The records

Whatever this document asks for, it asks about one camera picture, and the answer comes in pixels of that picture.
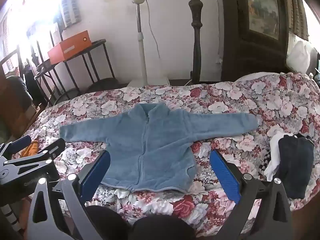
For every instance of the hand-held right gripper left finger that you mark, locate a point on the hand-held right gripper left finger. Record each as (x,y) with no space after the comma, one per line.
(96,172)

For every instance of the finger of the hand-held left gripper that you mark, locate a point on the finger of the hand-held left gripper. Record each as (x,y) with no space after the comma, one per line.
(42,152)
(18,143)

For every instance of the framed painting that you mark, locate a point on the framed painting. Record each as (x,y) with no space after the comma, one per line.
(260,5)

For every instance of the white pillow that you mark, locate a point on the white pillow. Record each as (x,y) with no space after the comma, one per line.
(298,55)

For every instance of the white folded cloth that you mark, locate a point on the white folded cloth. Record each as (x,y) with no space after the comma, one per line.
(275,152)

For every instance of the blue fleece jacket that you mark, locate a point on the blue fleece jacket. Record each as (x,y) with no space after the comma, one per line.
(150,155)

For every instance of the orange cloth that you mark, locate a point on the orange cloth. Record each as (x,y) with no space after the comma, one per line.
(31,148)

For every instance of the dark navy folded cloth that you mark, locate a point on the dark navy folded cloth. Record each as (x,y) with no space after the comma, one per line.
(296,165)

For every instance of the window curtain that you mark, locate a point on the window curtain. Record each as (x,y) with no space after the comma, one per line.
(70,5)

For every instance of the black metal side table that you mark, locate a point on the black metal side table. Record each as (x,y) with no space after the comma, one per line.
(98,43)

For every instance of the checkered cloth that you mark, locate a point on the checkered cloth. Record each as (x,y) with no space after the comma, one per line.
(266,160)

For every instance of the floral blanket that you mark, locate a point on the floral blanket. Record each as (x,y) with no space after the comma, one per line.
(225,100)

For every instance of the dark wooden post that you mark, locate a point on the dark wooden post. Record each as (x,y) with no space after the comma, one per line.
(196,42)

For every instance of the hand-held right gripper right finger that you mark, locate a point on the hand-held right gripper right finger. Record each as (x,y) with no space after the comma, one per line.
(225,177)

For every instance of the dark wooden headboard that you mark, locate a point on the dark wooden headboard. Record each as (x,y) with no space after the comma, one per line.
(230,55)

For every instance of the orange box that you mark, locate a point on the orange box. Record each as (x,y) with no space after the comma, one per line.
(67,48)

Required work
Up to and including the last line of the listing above, copy exactly every line from the one that contains "For every instance of the orange box" onward; leave out all others.

Your response
For every instance of the orange box that you mark, locate a point on the orange box. Record each as (x,y) with no space after the comma, one per line.
(67,48)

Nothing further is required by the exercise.